Petugas gabungan yang tengah melakukan pembuatan marka physical distancing (Ist)
Petugas gabungan yang tengah melakukan pembuatan marka physical distancing (Ist)

MALANGTIMES - Warga atau pengendara yang melintas di Kota Malang masih belum terbiasa menjaga jarak di jalan. Misalnya di titik-titik persimpangan yang memiliki traffic light, pengendara motor umumnya masih berhenti dengan jarak berdekatan seperti sebelum pandemi.

Terbaru, ada empat titik persimpangan jalan yang telah dibuat marka physical distancing.
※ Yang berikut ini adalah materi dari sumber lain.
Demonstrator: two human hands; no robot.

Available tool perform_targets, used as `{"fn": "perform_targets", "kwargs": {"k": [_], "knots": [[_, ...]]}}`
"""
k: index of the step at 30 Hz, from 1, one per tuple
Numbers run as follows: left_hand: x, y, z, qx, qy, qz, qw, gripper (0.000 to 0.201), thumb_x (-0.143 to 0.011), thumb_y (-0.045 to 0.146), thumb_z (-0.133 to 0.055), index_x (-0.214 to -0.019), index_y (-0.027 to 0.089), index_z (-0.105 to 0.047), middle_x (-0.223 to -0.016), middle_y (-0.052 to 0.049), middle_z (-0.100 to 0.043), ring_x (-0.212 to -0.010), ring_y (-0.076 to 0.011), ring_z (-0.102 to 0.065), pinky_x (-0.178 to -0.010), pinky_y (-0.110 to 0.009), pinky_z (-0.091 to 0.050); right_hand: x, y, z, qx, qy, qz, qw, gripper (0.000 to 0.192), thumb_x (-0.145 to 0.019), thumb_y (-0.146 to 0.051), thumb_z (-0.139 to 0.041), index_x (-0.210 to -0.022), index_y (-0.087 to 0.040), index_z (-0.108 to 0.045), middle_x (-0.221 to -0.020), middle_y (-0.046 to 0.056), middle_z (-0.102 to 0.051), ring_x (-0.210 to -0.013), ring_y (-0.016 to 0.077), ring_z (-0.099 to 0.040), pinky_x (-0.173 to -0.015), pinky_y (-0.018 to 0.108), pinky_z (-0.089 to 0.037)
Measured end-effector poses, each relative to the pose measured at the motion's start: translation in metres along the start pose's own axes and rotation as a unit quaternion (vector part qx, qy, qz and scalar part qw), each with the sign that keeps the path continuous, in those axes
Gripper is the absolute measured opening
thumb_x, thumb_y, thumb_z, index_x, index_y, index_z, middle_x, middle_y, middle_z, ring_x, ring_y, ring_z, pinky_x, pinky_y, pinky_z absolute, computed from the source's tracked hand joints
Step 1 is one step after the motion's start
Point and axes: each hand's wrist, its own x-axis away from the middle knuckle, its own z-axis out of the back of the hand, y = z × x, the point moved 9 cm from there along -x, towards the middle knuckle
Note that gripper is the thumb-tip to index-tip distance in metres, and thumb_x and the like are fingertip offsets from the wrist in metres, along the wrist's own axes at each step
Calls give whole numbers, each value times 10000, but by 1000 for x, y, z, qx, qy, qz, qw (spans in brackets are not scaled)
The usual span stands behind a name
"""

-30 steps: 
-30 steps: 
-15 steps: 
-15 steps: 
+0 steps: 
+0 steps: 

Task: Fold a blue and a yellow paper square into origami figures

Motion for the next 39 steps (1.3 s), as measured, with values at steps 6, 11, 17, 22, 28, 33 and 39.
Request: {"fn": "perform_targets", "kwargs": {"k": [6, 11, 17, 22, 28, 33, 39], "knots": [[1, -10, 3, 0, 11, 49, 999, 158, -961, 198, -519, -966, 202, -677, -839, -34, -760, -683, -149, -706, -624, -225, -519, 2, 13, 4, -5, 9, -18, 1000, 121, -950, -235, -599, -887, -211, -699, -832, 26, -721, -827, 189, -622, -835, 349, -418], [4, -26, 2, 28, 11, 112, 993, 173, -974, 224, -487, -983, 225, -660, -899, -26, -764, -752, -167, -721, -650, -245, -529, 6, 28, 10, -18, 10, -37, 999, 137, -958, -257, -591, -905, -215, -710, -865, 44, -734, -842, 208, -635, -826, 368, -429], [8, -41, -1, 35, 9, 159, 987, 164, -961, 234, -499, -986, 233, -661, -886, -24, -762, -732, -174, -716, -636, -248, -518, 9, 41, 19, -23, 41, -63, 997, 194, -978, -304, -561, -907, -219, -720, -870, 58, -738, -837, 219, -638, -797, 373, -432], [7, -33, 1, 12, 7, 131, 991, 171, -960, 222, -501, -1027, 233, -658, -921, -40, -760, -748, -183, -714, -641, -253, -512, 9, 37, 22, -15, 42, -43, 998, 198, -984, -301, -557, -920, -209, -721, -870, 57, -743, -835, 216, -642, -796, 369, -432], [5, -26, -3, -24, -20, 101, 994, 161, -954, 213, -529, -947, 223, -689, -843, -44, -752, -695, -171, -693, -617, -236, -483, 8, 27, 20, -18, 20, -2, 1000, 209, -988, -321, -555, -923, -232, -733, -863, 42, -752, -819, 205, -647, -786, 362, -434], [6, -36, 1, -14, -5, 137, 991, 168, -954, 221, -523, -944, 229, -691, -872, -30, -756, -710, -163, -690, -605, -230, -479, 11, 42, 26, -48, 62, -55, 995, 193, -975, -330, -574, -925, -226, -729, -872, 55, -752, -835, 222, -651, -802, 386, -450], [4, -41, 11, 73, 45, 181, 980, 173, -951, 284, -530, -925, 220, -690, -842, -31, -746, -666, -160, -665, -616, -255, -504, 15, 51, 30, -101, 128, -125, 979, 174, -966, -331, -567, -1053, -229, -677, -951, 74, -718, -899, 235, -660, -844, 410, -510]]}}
Marka tersebut saat ini sudah terpasang di kawasan persimpangan traffic light Rajabali, persimpangan traffic light Rampal, persimpangan traffic light Kayutangan dan juga persimpangan traffic light Savana.

Baca Juga : Masyarakat Harus Tertib Berlalu Lintas, Minggu Depan Polisi Gelar Operasi Patuh 2020

Marka tersebut nantinya juga akan dibuat di beberapa persimpangan lain di Kota Malang. Meskipun begitu, dijelaskan, Kasatlantas Polresta Malang Kota, AKP Ramadhan Nasution, jika marka physical distancing tak akan dibuat di semua persimpangan jalan di Kota Malang.

"Memang di beberapa persimpangan terus dilakukan pembuatan marka baru, tapi nantinya tidak semua persimpangan traffic light. Tidak semua persimpangan bisa, menyesuaikan lebar jalan, maupun volume kendaraan," jelasnya.

Saat ini, pengendara masih sulit untuk menyesuaikan. Keberadaan marka itu juga diharapkan agar para pengendara bisa menyesuaikan penjarakan dengan titik poin yang telah dibuat di persimpangan.

"Ya sementara setiap hari, petugas mengerahkan pengendara untuk pada posisinya, sehingga tidak menganggu kendaraan lain seperti roda empat uang juga berhenti di persimpangan jalan," jelasnya.

Untuk jumlah, pihaknya mengatakan tak ada target berapa titik yang akan diberi marka. Menurutnya, marka physical distancing yang telah ada bisa menjadi sarana imbauan dan edukasi untuk menjaga jarak di lokasi lainnya.

Baca Juga : Naik Kereta ke Jakarta Tak Perlu SIKM Lagi, Ini Penggantinya!

"Pada marka yang telah dibuat, itu juga bentuk edukasi. Jikapun di traffic light yang lain tidak ada marka physical distancing, maka dengan yang sudah ada masyarakat bisa sadar dan terbiasa menjaga jarak di jalan raya," jelasnya.

Sementara itu, pantauan di lapangan masyarakat pagi ini (19/7/2020) nampaknya sudah mulai menyadari terkait marka physical distancing di persimpangan jalan. Seperti halnya di persimpangan jalan di kawasan Sawojajar. Kendati tidak terdapat marka di persimpangan traffic light, namun para pengendara telah terlihat menjaga jarak antar pengendara motor lainnya.